··· Records to process ···

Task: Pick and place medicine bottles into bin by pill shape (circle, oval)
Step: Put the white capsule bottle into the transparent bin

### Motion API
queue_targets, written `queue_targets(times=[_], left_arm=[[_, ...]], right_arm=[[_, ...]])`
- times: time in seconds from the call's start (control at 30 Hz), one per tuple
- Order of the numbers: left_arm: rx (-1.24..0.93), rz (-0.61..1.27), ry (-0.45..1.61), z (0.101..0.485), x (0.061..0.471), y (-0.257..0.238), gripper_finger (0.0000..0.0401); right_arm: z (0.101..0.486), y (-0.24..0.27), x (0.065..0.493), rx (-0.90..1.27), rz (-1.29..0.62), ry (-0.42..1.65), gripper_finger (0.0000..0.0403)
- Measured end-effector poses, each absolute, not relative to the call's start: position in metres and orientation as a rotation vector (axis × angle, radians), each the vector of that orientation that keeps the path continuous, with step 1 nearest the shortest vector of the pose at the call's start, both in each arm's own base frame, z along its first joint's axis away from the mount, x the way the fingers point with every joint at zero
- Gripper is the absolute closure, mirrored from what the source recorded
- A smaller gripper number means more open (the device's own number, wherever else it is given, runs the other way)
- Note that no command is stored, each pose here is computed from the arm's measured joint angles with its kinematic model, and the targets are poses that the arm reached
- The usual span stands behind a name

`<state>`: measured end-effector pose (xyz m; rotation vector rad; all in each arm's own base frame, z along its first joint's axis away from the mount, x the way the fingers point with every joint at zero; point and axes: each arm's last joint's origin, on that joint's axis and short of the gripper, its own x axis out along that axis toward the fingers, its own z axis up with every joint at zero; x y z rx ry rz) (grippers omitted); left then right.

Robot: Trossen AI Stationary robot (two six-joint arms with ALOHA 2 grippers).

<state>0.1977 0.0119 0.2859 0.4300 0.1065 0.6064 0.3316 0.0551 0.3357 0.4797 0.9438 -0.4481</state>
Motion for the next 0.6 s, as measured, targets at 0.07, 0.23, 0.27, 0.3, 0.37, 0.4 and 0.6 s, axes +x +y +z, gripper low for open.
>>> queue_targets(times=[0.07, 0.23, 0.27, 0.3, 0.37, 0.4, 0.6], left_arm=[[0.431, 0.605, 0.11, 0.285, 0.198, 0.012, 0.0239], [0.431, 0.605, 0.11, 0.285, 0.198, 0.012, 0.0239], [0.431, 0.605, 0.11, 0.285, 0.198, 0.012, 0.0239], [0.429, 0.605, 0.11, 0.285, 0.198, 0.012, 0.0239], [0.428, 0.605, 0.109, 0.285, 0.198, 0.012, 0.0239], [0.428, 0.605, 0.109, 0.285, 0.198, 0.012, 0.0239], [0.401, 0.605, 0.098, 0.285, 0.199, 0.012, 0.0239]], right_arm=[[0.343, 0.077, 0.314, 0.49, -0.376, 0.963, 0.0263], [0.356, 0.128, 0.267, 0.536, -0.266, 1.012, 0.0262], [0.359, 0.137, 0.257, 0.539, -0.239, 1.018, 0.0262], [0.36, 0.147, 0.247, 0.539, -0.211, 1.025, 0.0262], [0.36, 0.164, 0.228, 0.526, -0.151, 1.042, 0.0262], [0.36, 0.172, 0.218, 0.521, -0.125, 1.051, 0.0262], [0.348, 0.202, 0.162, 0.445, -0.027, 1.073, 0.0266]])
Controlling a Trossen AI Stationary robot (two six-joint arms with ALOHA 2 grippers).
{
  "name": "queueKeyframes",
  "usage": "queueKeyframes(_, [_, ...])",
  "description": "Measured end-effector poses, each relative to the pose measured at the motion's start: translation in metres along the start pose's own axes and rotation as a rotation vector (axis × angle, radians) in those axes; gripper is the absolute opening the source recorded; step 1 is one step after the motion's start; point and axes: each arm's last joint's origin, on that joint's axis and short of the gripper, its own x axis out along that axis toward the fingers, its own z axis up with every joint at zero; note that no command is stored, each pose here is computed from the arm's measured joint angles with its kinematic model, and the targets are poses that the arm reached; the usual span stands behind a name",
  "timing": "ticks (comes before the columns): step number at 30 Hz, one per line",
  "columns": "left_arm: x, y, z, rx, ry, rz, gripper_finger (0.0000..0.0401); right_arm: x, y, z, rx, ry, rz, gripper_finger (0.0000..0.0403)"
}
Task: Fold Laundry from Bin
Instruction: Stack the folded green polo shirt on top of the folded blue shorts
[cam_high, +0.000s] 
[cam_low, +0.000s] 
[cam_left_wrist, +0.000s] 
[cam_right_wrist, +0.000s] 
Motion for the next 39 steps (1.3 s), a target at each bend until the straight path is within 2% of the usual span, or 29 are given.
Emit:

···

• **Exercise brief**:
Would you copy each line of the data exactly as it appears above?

• **Solution**:
Task: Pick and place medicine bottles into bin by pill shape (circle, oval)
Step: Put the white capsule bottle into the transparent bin

### Motion API
queue_targets, written `queue_targets(times=[_], left_arm=[[_, ...]], right_arm=[[_, ...]])`
- times: time in seconds from the call's start (control at 30 Hz), one per tuple
- Order of the numbers: left_arm: rx (-1.24..0.93), rz (-0.61..1.27), ry (-0.45..1.61), z (0.101..0.485), x (0.061..0.471), y (-0.257..0.238), gripper_finger (0.0000..0.0401); right_arm: z (0.101..0.486), y (-0.24..0.27), x (0.065..0.493), rx (-0.90..1.27), rz (-1.29..0.62), ry (-0.42..1.65), gripper_finger (0.0000..0.0403)
- Measured end-effector poses, each absolute, not relative to the call's start: position in metres and orientation as a rotation vector (axis × angle, radians), each the vector of that orientation that keeps the path continuous, with step 1 nearest the shortest vector of the pose at the call's start, both in each arm's own base frame, z along its first joint's axis away from the mount, x the way the fingers point with every joint at zero
- Gripper is the absolute closure, mirrored from what the source recorded
- A smaller gripper number means more open (the device's own number, wherever else it is given, runs the other way)
- Note that no command is stored, each pose here is computed from the arm's measured joint angles with its kinematic model, and the targets are poses that the arm reached
- The usual span stands behind a name

`<state>`: measured end-effector pose (xyz m; rotation vector rad; all in each arm's own base frame, z along its first joint's axis away from the mount, x the way the fingers point with every joint at zero; point and axes: each arm's last joint's origin, on that joint's axis and short of the gripper, its own x axis out along that axis toward the fingers, its own z axis up with every joint at zero; x y z rx ry rz) (grippers omitted); left then right.

Robot: Trossen AI Stationary robot (two six-joint arms with ALOHA 2 grippers).

<state>0.1977 0.0119 0.2859 0.4300 0.1065 0.6064 0.3316 0.0551 0.3357 0.4797 0.9438 -0.4481</state>
Motion for the next 0.6 s, as measured, targets at 0.07, 0.23, 0.27, 0.3, 0.37, 0.4 and 0.6 s, axes +x +y +z, gripper low for open.
>>> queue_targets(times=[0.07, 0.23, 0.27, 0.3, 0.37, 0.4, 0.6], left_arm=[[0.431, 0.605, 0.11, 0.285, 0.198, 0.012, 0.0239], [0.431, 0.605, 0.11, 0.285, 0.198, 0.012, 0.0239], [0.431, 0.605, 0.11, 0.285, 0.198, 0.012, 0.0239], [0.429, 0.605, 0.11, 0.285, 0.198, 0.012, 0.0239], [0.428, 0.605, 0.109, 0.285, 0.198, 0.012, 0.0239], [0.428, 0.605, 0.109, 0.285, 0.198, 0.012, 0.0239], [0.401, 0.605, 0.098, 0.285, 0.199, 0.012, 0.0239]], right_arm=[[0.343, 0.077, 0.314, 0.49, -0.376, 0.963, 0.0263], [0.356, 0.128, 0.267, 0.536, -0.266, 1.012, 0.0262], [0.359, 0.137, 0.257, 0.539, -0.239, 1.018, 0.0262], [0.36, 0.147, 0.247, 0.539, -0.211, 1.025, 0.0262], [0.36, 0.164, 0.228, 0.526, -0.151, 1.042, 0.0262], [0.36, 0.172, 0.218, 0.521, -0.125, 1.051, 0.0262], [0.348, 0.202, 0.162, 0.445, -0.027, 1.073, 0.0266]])
Controlling a Trossen AI Stationary robot (two six-joint arms with ALOHA 2 grippers).
{
  "name": "queueKeyframes",
  "usage": "queueKeyframes(_, [_, ...])",
  "description": "Measured end-effector poses, each relative to the pose measured at the motion's start: translation in metres along the start pose's own axes and rotation as a rotation vector (axis × angle, radians) in those axes; gripper is the absolute opening the source recorded; step 1 is one step after the motion's start; point and axes: each arm's last joint's origin, on that joint's axis and short of the gripper, its own x axis out along that axis toward the fingers, its own z axis up with every joint at zero; note that no command is stored, each pose here is computed from the arm's measured joint angles with its kinematic model, and the targets are poses that the arm reached; the usual span stands behind a name",
  "timing": "ticks (comes before the columns): step number at 30 Hz, one per line",
  "columns": "left_arm: x, y, z, rx, ry, rz, gripper_finger (0.0000..0.0401); right_arm: x, y, z, rx, ry, rz, gripper_finger (0.0000..0.0403)"
}
Task: Fold Laundry from Bin
Instruction: Stack the folded green polo shirt on top of the folded blue shorts
[cam_high, +0.000s] 
[cam_low, +0.000s] 
[cam_left_wrist, +0.000s] 
[cam_right_wrist, +0.000s] 
Motion for the next 39 steps (1.3 s), a target at each bend until the straight path is within 2% of the usual span, or 29 are given.
Emit:

Nothing else goes in the answer.